Hey guys never saw a thread about this so i figured I would ask and maybe get a response from someone from team kang even. Okay so why is it when the statusbar is set to transparent it affects performance? Also charging animation with the battery bar? But when on themes like Dark Ice the battery icon has animations and theres no lag from that? Just was always curious what causes that and also why do most of the stock LWP suck and are so laggy. Just something that has always blown my mind on most android devices especially one straight from google. Thanks in advance for any reply.


----------



## Smcdo123 (Jun 7, 2011)

I dont mean to call out AOKP by any means its just the only ROM that I personally run.


----------



## amm5890 (Jun 23, 2011)

quite interested to hear the answer as well


----------



## akellar (Jun 11, 2011)

Ate you actually seeing a difference or just referring to the warning in ROM control?
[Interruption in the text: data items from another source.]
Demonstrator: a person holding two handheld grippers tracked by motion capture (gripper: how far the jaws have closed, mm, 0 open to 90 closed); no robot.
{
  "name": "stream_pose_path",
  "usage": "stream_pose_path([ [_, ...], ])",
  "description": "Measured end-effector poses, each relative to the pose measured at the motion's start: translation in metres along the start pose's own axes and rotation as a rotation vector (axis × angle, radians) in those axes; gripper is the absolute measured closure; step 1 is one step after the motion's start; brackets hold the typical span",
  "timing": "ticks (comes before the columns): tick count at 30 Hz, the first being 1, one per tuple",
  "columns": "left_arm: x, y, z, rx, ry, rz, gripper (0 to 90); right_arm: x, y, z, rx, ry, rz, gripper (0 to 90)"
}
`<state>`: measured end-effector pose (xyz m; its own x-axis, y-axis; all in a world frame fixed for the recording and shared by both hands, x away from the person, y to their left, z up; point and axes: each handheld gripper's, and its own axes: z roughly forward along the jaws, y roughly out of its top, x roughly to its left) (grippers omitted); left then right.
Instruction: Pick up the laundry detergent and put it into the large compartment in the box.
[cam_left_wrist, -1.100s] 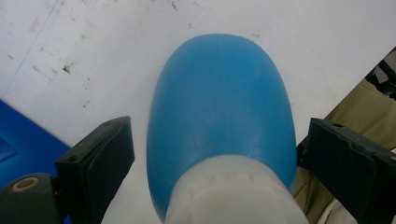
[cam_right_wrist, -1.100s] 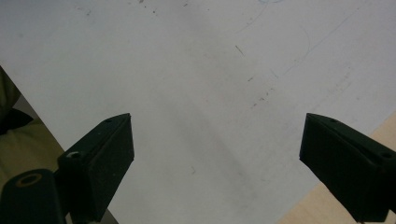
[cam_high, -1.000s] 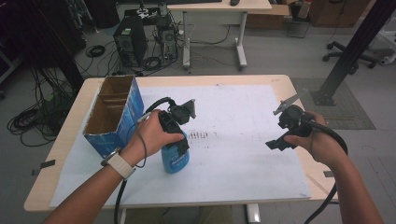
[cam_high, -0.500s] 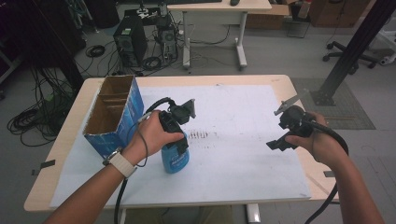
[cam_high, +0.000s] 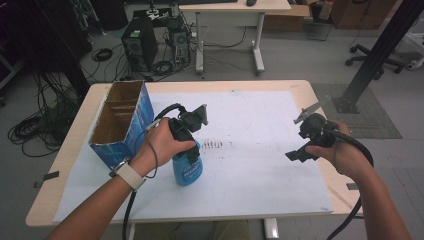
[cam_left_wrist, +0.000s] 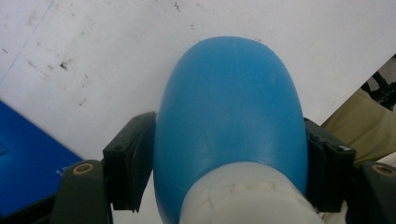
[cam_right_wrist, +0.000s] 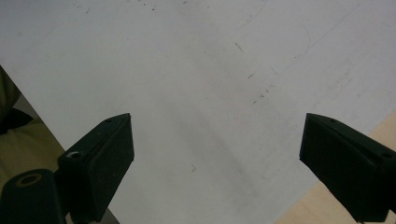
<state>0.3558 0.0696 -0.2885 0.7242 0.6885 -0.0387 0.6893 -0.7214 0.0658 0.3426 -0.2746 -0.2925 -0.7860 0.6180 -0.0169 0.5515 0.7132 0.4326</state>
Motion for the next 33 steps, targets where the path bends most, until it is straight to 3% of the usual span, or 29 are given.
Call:
stream_pose_path([
  [9,-0.0014,-0.0002,-0.0007,-0.008,0.002,-0.008,36.6,0.0005,-0.0008,-0.0002,0.0,0.0,0.006,10.1],
  [33,0.0014,-0.0024,-0.0085,-0.007,0.005,-0.029,37.2,0.0,0.0007,0.0002,0.0,0.0,0.003,10.1],
])
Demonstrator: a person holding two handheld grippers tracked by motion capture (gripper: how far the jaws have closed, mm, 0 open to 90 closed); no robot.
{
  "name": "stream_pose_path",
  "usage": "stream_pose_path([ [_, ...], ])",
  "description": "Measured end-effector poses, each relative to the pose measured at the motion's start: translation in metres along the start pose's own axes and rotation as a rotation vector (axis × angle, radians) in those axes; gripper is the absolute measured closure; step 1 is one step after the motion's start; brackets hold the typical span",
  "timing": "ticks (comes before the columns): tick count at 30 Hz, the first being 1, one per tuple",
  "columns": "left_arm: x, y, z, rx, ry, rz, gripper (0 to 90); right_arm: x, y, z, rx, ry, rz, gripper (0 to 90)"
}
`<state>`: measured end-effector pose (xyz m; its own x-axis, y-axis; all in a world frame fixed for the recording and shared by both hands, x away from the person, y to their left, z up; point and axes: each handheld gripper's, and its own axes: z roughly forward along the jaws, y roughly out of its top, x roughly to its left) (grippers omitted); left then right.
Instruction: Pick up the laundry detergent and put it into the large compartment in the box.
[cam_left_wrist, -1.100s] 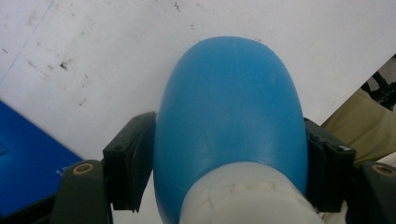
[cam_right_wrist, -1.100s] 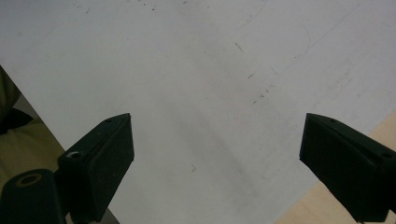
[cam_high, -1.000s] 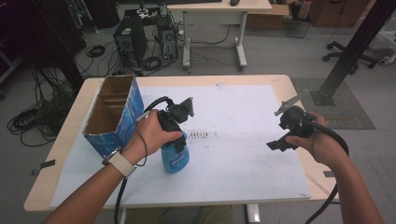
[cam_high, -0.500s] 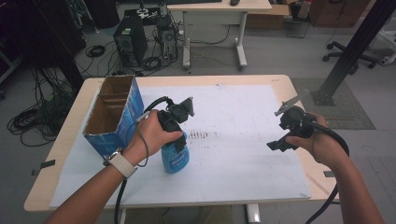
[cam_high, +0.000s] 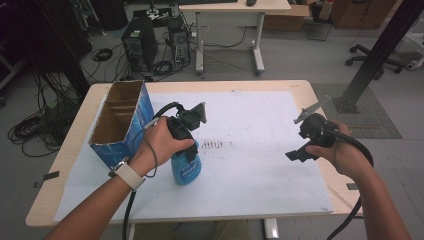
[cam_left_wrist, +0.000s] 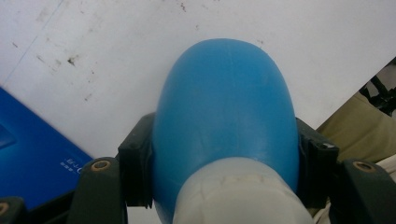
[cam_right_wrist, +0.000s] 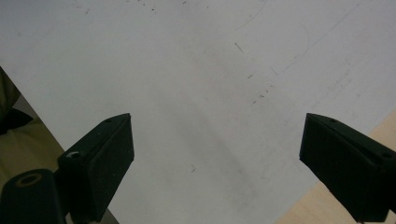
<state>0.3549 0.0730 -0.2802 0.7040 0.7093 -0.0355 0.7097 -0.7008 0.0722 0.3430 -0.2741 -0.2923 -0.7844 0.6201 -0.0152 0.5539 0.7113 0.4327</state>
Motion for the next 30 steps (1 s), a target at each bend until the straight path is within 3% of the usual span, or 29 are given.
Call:
stream_pose_path([
  [30,-0.009,-0.012,-0.044,-0.02,0.023,-0.036,37.3,0.005,0.003,-0.005,-0.011,-0.006,-0.014,10.1],
])
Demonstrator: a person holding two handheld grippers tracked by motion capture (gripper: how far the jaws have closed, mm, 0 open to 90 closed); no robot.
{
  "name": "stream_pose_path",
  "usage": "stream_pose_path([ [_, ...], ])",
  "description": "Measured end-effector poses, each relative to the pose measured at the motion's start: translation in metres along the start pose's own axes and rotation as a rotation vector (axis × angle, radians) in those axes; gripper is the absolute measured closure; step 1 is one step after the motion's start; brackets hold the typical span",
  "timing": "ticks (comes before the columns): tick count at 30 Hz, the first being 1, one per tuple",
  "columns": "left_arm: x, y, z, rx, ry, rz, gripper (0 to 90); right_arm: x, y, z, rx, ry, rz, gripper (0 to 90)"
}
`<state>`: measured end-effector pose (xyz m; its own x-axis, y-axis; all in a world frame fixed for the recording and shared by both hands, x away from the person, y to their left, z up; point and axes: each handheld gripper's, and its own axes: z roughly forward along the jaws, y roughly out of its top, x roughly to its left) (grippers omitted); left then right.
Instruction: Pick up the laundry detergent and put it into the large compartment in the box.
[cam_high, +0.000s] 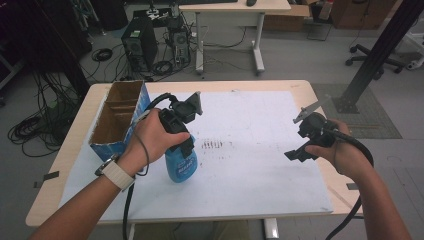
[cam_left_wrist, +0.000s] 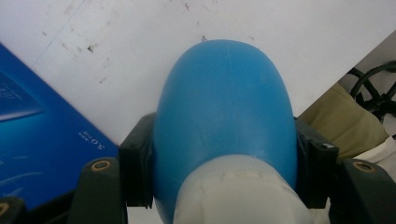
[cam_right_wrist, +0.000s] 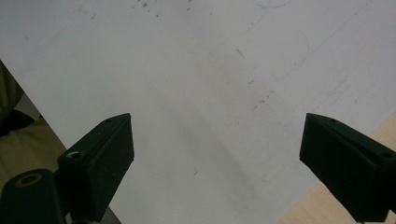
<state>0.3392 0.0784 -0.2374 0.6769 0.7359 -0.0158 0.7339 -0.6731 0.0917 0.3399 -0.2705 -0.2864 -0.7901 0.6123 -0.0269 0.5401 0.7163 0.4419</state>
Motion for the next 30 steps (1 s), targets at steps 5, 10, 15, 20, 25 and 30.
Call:
stream_pose_path([
  [5,0.0,-0.001,-0.006,0.001,0.008,-0.01,37.3,0.001,0.001,0.0,0.001,-0.001,-0.003,10.1],
  [10,0.001,-0.002,-0.012,0.001,0.005,-0.02,37.3,0.001,0.001,0.0,-0.002,-0.001,-0.004,10.1],
  [15,0.002,-0.003,-0.019,-0.005,0.007,-0.031,37.3,0.001,0.001,0.0,0.0,-0.001,-0.006,10.1],
  [20,0.002,-0.004,-0.027,-0.01,0.012,-0.042,37.3,0.001,0.001,0.002,0.003,0.005,-0.006,10.1],
  [25,0.002,-0.004,-0.034,-0.021,0.019,-0.052,37.3,0.001,0.002,0.002,0.004,0.005,-0.009,10.1],
  [30,0.004,-0.005,-0.044,-0.027,0.012,-0.066,37.3,0.001,0.004,0.001,0.0,0.006,-0.012,10.1],
])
Sent from my Galaxy Nexus using RootzWiki


----------



## Smcdo123 (Jun 7, 2011)

akellar said:


> Ate you actually seeing a difference or just referring to the warning in ROM control?
> 
> Sent from my Galaxy Nexus using RootzWiki


The difference is noticeable with the charging animation on the battery bar. The notification bar transparency is not laggy when with a black background but def noticeable in certain apps when it turns white. I dont use that feature as much anyways but still curious on the answer. The One x is not laggy but obviously it is stock transparent and baked into the sense rom stock.


----------



## Smcdo123 (Jun 7, 2011)

actually on b39 the transparency does not seem to affect performance so i take that statement back but it still is smoother without it. Battery bar charging animation still makes lag, I understand theres probly alot going on in the background accomplish this feature jsut wanted a more technical explanation


----------



## Turbo Slaab (Dec 25, 2011)

I always wondered this myself. Must take a lot of CPU resources for some reason....


----------



## dadsterflip (Jul 16, 2011)

Yea I've always wondered why it affects performance wise when you do the transparent status bar. I did that on all android I've had with no performance issues. What's so different with this one?

Sent from my Galaxy Nexus using Tapatalk 2


----------



## mikeymop (Jun 28, 2011)

I was always curious if the devs would port the transparent status bar implementation from the Huawei builds. The status bar is transparent only in the launcher, and doesn't seem to affect performance on the device it's on (it's being pushed by an OMAP4460 too)


----------



## Smcdo123 (Jun 7, 2011)

mikeymop said:


> I was always curious if the devs would port the transparent status bar implementation from the Huawei builds. The status bar is transparent only in the launcher, and doesn't seem to affect performance on the device it's on (it's being pushed by an OMAP4460 too)


I think that's how the One X is too. Its better that way cause then for example when I go into Google reader and am using dark ice theme I cant see my notification icons really since its white on white. I can see small outlines that's all.

Sent from my Galaxy Nexus using RootzWiki


----------



## Mustang302LX (Jun 28, 2011)

mikeymop said:


> I think that's how the One X is too. Its better that way cause then for example when I go into Google reader and am using dark ice theme I cant see my notification icons really since its white on white. I can see small outlines that's all.
> 
> Sent from my Galaxy Nexus using RootzWiki


That would be cool if it was just on the launcher and not while in apps. I think I would actually use the feature if it was set up like that.


----------



## gardobus (Jun 6, 2011)

Same here, I loves me some transparent statusbars on the launcher, makes everything flow together. But when they stay transparent things can get ugly haha


----------



## mikeymop (Jun 28, 2011)

OP
Have you tried own skin lwp? I used it upon GB, however I don't know how it would affect performance on ICS

Sent from my GT-P1000 using Tapatalk 2


----------